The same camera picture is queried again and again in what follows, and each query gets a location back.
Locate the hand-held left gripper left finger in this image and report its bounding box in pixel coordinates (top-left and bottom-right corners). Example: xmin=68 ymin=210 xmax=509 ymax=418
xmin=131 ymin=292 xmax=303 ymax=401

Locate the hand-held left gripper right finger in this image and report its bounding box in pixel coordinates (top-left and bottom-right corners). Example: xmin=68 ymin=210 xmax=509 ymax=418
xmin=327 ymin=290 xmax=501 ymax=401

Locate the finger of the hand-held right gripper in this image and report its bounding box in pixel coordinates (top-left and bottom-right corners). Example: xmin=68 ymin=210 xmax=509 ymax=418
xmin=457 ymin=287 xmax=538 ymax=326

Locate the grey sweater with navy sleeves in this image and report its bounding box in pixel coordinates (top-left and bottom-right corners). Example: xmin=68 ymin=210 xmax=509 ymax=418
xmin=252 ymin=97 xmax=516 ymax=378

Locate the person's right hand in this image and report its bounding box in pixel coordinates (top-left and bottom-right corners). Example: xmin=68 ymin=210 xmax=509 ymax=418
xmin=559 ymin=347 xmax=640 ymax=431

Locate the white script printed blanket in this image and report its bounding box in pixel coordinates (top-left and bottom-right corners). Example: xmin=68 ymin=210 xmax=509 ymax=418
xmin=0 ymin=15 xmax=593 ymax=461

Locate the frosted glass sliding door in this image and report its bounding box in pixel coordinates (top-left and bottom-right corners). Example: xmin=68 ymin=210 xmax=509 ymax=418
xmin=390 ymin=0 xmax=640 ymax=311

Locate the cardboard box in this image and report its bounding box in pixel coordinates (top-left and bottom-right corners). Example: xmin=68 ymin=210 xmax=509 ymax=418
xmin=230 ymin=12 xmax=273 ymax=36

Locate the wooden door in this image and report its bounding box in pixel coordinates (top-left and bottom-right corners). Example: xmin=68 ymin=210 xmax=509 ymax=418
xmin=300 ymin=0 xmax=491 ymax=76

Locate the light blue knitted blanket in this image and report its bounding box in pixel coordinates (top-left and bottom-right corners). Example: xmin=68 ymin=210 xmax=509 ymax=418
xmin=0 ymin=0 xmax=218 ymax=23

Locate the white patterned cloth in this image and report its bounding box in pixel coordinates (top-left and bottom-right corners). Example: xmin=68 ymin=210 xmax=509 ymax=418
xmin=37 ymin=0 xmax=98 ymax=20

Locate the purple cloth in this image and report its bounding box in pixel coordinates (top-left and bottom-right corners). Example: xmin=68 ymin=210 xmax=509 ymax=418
****************
__Task to complete__: Exactly the lines from the one containing "Locate the light" through the end of the entries above must be output, and no others.

__Exercise response__:
Locate the light blue knitted blanket in this image and report its bounding box in pixel coordinates (top-left and bottom-right corners). Example: xmin=68 ymin=210 xmax=509 ymax=418
xmin=0 ymin=0 xmax=218 ymax=23

Locate the white patterned cloth in this image and report its bounding box in pixel coordinates (top-left and bottom-right corners). Example: xmin=68 ymin=210 xmax=509 ymax=418
xmin=37 ymin=0 xmax=98 ymax=20

Locate the purple cloth in this image and report its bounding box in pixel coordinates (top-left and bottom-right corners). Example: xmin=68 ymin=210 xmax=509 ymax=418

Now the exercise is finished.